Immunofluorescent Identification of Glomerular Cell Types

A standard immunofluorescence protocol (Puelles et al., 2014, Puelles et al., 2015) was used to identify podocytes, endothelial and non-epithelial cells within mature glomeruli; glomeruli in stages I, II and III of development were analysed (Naruse et al., 2000, Sutherland et al., 2011). Briefly, sections were first subjected to heat-induced antigen retrieval in sodium citrate buffer. Immunofluorescent staining was then performed using a DAKO Autostainer Plus Staining System. Wilms' Tumour-1 (WT-1) antibody (monoclonal mouse M356101, Dako; 1:50, (RRID:AB_564063)) with Alexa Fluor 488 conjugated secondary antibody (A-11001, Invitrogen; 1:2000) was used for the identification of podocytes (previously shown to stain podocyte cytoplasm and foot processes) (Puelles et al., 2014, Puelles et al., 2015), and von Willebrand Factor (vWF) antibody (polyclonal rabbit A008202, Dako; 1:200, (RRID:AB_564062)) with Alexa-Fluor 555 conjugated secondary antibody (A-21428, Invitrogen, 1:1000), was used for the identification of endothelial cells.
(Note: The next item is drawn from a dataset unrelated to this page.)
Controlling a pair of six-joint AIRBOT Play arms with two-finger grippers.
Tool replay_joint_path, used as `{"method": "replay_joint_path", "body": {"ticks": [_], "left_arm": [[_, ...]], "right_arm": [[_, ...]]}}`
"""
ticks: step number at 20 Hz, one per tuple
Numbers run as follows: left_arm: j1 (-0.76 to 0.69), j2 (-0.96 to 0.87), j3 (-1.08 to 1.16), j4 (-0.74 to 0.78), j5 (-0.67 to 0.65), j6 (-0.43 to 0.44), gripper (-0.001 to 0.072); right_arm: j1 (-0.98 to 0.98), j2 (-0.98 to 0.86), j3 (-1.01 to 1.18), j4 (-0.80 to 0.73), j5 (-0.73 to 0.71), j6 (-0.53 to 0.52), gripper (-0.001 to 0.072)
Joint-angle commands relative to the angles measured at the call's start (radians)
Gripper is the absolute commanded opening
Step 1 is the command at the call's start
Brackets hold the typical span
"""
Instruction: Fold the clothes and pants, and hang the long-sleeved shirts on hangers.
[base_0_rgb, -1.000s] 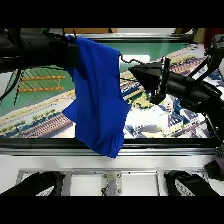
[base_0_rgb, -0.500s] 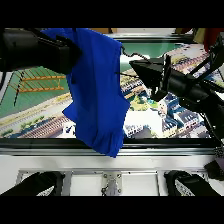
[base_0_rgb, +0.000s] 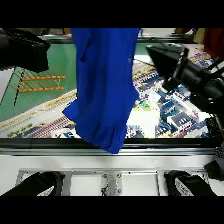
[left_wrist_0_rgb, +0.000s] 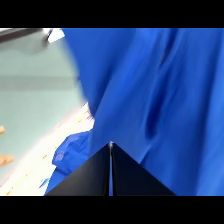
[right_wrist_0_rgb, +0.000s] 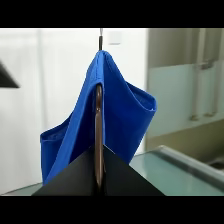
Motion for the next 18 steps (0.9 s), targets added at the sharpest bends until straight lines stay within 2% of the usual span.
{"method": "replay_joint_path", "body": {"ticks": [1,6,10,14,18], "left_arm": [[0.000,-0.037,0.000,0.017,-0.026,-0.002,0.0012],[0.000,-0.113,0.000,0.017,0.011,0.020,0.0012],[0.000,-0.166,0.000,0.014,0.060,0.020,0.0012],[0.000,-0.212,0.000,0.010,0.115,0.020,0.0012],[0.000,-0.245,0.000,0.010,0.163,0.023,0.0012]], "right_arm": [[-0.164,0.078,0.001,-0.013,-0.083,0.018,0.0001],[-0.494,0.213,0.002,-0.188,-0.269,0.150,0.0001],[-0.734,0.269,0.004,-0.360,-0.465,0.296,0.0001],[-0.885,0.268,0.053,-0.523,-0.618,0.405,0.0001],[-0.978,0.235,0.156,-0.675,-0.748,0.456,0.0001]]}}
Nuclei were labelled with 4′,6-diamidino-2-phenylindole (DAPI; D9542-10M6, Sigma–Aldrich; 1:10,000).

Assessment of the Proportion of Podocytes, Endothelial and Non-epithelial Cells per Glomerulus

Immunofluorescent staining was successful in 14 kidneys (n = 8 male, n = 6 female). Sub-standard immunofluorescence in the remaining kidneys was likely due to inadequate fixation because of the lag time between death and autopsy.
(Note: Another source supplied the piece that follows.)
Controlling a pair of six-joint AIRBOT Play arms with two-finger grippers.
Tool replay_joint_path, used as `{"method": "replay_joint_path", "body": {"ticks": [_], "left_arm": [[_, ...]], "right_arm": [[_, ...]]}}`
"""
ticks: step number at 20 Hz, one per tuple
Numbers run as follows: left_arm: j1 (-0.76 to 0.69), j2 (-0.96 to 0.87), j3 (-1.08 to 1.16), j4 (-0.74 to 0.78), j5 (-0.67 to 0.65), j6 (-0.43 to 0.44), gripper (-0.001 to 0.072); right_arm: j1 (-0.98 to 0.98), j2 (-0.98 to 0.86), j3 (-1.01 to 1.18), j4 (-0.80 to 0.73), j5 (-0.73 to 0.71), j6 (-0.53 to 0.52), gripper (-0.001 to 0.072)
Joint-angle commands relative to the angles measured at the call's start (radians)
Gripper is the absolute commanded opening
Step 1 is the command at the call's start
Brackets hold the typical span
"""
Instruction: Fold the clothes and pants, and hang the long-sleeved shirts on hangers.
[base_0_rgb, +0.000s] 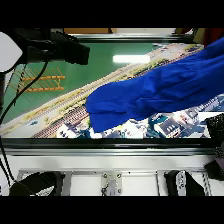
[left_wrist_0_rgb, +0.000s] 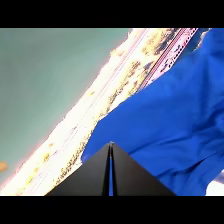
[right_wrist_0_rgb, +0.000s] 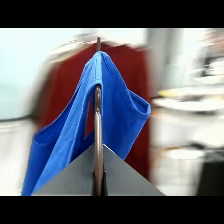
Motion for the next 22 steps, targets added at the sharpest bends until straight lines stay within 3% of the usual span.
{"method": "replay_joint_path", "body": {"ticks": [1,9,22], "left_arm": [[0.000,-0.030,0.000,-0.001,0.056,0.002,0.0012],[0.000,-0.037,-0.002,-0.001,0.087,0.003,0.0012],[0.000,-0.037,-0.002,0.000,0.077,0.003,0.0012]], "right_arm": [[-0.106,-0.037,0.097,-0.141,-0.127,0.061,0.0001],[-0.273,-0.142,0.303,-0.141,-0.152,0.114,0.0001],[-0.280,-0.132,0.312,-0.142,-0.199,0.113,0.0002]]}}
Sections were scanned at 400 × using an Aperio ScanScope AT Turbo (Leica Biosystems; Vista, CA, USA). Using Image J (v.6·2, National Institutes of Health; MD, USA), composite images of 50 glomerular cross-sections per kidney (approximately 16 from each of the outer, middle and inner cortex) were assessed. Initially, the total number of DAPI-stained nuclei per glomerulus were counted. Subsequently, WT-1 + podocytes and vWF + endothelial cells were identified and counted. Cells not labelled as podocytes or endothelial cells in the composite image were classified as non-epithelial cells (the vast majority of these cells being mesangial cells). The relative proportions of each cell type was then calculated, and the average determined per kidney.

Statistical Analysis

Data were analysed using GraphPad Prism v5·03 for Windows (GraphPad Software Inc.; San Diego, CA, USA). Linear regression analyses were undertaken to determine correlations between gestational age and indices of fetal growth and renal morphology. Male and female infants were examined separately, with an analysis of co-variance performed to compare the regression lines. Final glomerular generation number in infants with completed nephrogenesis, and renal corpuscle size in 23 week and term infants, was compared between sexes using unpaired two-tailed Student's t-tests. Values are mean ± standard error of the mean, unless indicated otherwise. Statistical significance was accepted as P < 0·05.

Results

Body and Kidney Weight Gain

Given that body weight is affected by the period of time between delivery and autopsy, we have presented the body weights at the time of birth which were available for the majority of infants (n = 56 (79%); 26 females and 30 males); kidney weights were available for all 71 infants. As expected, in both male and female infants from 20 weeks of gestation until term there was a strong positive correlation between gestational age and body weight (males: r2 = 0.92, P < 0.0001; females: r2 = 0.92, P < 0.0001) and kidney weight (males: r2 = 0.75, P < 0.0001; females: r2 = 0.83, P < 0.0001). Female infants were significantly lighter than male infants overall (P = 0.003), with significantly lighter kidneys (P = 0·02); however, the rate of body and kidney weight gain over the gestational period was not different between sexes. Throughout gestation, kidney weight was directly proportional to body weight in both females and males (kidney weight to body weight ratio, males: r2 = 9.4 × 10− 8, P = 0.99; females: r2 = 0.004, P = 0.73).

Nephrogenic Zone Width

The morphology of the renal cortex in male and female infants throughout gestation is shown in Fig. 1, and an image depicting the measurement of the nephrogenic zone is shown in Fig. 2a. In both female and male infants, there was a significant inverse correlation between nephrogenic zone width and gestational age (Fig. 2b). There was no difference between sexes in overall nephrogenic zone width, or the rate of change in nephrogenic zone width over the gestational period (Fig. 2b).

Fig. 1

Changes in renal morphology throughout gestation. Representative images of haematoxylin and eosin-stained sections of renal cortex from male (a–e) and female (f–j) fetuses at 21 (a) 22 (f), 26 (b) 25 (g), 30 (c, h), 36 (d, i), and 40 (e, j) weeks of gestation. Scale bar = 100 μm.

Fig. 2

Nephrogenic zone width. (a) Representative image of the nephrogenic zone, the area of nephron formation in the outer renal cortex (indicated by dotted line and arrow), in a kidney from a stillborn fetus at 30 weeks of gestation. Scale bar = 100 μm. (b) Linear regression analysis of nephrogenic zone width versus gestational age in female (O) and male (□) infants from 20 to 41 weeks of gestation.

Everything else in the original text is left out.